Collected data:
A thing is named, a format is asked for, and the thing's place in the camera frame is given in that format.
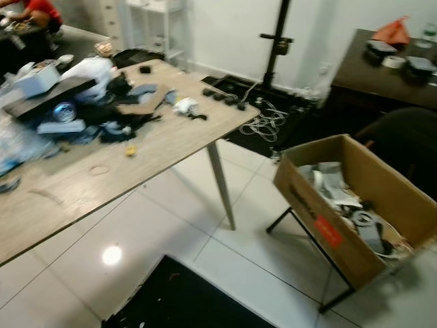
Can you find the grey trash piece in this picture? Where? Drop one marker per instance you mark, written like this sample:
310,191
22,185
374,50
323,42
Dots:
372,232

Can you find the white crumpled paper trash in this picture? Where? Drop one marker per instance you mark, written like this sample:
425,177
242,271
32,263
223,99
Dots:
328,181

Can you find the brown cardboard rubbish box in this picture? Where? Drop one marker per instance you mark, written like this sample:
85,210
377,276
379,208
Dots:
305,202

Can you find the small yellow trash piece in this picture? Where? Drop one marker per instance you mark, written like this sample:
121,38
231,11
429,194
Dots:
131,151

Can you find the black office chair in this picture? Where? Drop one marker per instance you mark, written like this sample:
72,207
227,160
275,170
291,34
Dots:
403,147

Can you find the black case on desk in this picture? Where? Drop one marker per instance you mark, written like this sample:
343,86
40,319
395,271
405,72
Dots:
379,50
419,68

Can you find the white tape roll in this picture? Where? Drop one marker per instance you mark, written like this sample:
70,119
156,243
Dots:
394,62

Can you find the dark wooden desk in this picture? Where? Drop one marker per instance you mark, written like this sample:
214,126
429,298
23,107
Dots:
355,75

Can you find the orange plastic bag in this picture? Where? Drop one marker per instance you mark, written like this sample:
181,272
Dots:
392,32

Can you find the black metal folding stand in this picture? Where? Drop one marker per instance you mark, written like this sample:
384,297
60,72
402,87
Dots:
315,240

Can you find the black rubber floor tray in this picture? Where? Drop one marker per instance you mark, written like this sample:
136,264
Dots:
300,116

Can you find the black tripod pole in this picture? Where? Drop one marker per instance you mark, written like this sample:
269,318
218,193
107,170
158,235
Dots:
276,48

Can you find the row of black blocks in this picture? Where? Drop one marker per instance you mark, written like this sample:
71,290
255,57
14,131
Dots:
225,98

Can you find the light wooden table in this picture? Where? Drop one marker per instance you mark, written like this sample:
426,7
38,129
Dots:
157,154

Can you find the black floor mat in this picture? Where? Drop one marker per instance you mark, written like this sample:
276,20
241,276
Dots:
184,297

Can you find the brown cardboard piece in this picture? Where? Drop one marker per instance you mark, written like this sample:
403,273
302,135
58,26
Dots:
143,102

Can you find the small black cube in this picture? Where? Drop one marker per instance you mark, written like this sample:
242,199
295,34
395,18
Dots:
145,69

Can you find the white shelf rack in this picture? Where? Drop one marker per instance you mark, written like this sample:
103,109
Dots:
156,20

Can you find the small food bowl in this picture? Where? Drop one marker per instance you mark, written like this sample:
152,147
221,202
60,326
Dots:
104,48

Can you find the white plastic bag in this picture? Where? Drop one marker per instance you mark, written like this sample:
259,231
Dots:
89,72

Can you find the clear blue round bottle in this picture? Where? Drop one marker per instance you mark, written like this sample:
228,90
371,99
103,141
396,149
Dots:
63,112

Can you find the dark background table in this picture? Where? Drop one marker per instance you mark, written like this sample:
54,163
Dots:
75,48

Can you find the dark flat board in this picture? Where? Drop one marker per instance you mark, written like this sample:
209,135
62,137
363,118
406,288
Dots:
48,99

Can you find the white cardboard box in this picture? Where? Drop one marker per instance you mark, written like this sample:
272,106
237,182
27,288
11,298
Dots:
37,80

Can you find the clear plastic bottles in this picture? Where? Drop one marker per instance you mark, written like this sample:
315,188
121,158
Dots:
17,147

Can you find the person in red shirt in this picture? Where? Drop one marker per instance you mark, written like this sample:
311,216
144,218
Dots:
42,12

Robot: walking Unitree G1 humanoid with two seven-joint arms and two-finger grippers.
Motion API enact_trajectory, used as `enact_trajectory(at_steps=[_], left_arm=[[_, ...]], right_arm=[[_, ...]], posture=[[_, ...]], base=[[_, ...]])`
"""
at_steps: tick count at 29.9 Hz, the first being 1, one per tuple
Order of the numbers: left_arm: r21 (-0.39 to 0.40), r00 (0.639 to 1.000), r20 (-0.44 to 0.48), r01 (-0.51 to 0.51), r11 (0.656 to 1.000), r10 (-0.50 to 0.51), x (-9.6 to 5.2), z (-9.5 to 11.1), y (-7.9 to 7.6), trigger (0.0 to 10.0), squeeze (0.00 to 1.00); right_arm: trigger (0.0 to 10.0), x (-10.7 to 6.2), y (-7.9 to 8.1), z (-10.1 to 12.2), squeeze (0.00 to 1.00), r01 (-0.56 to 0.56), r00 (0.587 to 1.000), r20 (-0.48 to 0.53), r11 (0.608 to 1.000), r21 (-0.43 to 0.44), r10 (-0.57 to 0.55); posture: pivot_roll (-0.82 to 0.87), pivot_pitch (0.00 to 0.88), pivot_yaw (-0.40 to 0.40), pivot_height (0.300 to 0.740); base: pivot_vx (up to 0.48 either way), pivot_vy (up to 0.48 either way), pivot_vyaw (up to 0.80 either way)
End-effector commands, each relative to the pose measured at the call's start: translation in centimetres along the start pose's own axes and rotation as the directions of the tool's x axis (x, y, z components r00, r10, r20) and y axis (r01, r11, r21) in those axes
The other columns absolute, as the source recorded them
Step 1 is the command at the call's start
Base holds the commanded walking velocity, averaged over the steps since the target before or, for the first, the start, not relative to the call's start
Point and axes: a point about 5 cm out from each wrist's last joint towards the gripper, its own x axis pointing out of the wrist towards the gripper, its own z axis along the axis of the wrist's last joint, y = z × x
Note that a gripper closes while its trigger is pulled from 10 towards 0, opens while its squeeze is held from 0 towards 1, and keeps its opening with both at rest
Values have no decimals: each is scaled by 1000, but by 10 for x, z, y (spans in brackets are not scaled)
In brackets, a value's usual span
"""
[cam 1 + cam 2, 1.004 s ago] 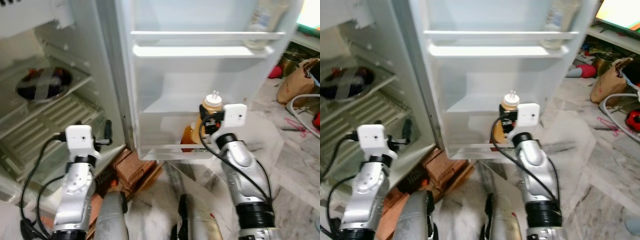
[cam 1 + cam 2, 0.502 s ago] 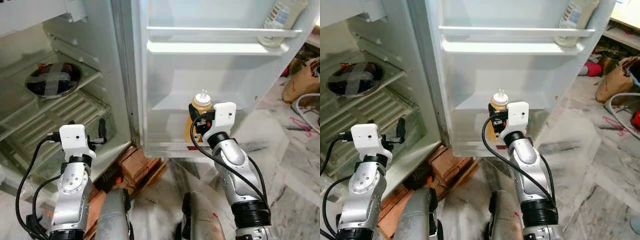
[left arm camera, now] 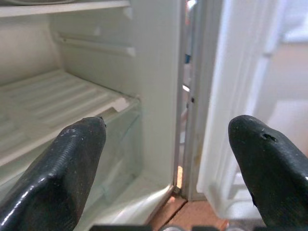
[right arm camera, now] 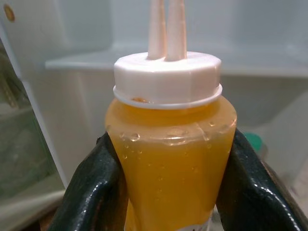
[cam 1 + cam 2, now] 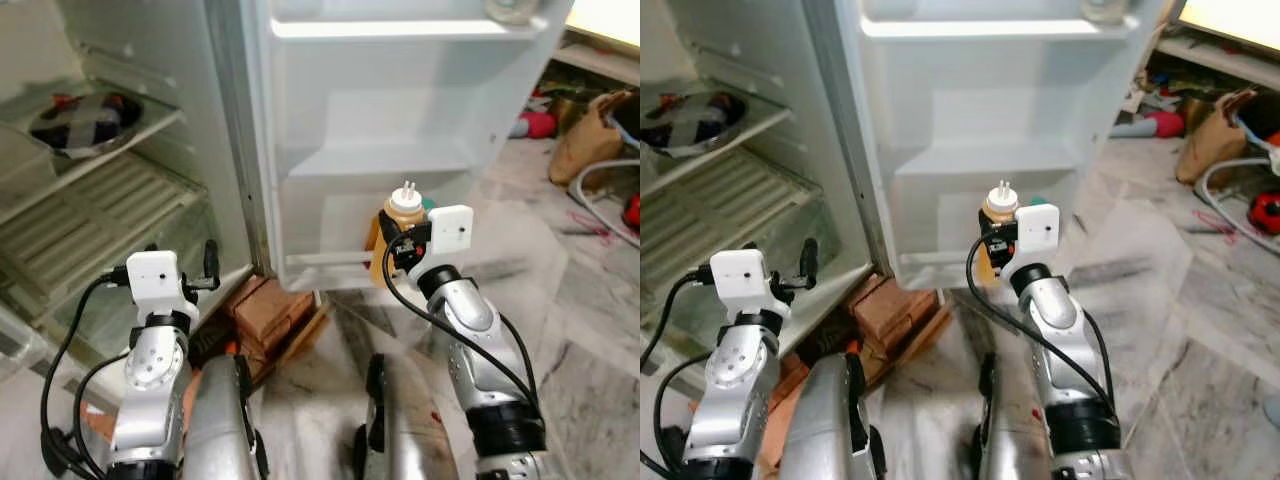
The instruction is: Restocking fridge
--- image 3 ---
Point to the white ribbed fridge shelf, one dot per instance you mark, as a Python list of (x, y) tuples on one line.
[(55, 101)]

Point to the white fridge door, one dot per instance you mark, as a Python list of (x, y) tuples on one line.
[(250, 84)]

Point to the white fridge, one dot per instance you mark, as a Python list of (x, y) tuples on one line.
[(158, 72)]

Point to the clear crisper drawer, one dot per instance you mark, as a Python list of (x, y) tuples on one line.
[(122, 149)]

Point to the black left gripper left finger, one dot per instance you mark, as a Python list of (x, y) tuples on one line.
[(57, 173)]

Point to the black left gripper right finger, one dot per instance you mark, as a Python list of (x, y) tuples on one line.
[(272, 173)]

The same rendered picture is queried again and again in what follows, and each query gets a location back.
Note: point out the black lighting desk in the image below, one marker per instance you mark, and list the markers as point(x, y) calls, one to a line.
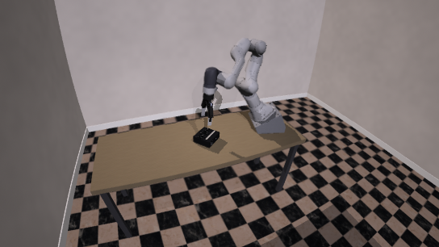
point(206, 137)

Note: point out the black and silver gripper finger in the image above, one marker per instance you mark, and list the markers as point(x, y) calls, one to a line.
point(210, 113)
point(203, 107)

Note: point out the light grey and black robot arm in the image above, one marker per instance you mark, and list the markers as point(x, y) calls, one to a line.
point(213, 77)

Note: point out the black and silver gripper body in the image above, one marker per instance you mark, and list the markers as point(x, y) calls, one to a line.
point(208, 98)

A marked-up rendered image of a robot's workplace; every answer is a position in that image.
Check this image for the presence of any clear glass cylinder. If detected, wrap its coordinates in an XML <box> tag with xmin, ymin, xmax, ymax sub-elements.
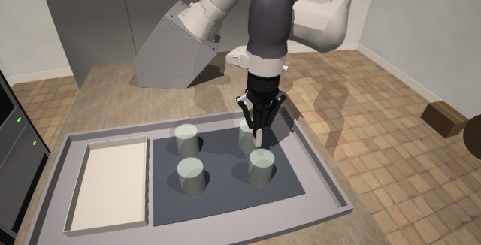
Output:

---

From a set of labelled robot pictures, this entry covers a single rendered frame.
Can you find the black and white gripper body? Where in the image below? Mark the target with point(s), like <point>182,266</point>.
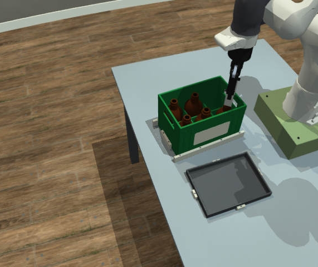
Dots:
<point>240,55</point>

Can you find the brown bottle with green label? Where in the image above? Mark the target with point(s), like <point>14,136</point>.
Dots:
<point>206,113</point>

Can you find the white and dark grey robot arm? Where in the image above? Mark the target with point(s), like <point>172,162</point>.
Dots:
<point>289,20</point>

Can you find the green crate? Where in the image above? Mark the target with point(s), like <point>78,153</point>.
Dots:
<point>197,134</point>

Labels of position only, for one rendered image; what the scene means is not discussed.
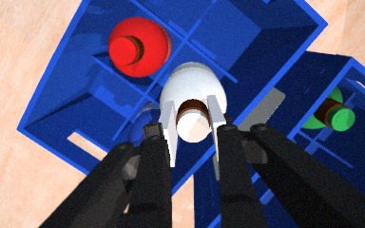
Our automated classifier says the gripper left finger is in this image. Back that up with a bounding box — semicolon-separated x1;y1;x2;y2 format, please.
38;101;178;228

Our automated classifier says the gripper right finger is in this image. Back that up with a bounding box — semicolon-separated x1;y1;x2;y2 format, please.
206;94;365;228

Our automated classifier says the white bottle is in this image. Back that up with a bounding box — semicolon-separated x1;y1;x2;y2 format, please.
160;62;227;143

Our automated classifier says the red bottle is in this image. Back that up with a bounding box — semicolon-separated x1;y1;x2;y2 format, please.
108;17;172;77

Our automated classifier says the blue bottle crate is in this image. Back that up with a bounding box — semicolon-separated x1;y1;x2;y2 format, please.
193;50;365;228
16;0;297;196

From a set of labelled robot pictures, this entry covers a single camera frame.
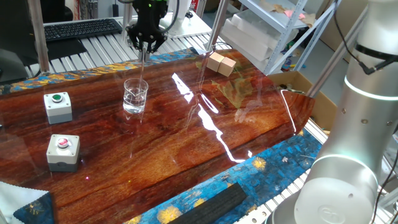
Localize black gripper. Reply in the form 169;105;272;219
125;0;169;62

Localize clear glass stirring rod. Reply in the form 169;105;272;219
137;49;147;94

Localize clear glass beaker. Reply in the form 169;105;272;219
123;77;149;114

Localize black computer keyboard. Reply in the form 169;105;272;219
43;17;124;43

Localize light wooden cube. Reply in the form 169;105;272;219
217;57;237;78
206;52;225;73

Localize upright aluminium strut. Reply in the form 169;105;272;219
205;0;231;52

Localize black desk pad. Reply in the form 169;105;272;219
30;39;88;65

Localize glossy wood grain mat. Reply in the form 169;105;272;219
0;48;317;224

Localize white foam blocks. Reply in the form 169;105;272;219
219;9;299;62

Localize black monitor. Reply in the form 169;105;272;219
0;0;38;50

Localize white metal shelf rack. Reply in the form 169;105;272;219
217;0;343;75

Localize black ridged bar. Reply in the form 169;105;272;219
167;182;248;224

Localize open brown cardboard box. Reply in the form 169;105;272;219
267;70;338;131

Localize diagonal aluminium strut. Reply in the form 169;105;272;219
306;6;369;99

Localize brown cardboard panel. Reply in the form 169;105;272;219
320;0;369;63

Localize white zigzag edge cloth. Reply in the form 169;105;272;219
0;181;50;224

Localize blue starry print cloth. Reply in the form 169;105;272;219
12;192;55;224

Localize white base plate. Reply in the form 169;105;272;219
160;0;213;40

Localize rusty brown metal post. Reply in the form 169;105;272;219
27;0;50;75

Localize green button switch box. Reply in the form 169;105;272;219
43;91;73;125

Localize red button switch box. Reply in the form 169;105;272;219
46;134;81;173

### Required work
The answer is a number only: how many lines of the data above include "pictures"?

### Task response
2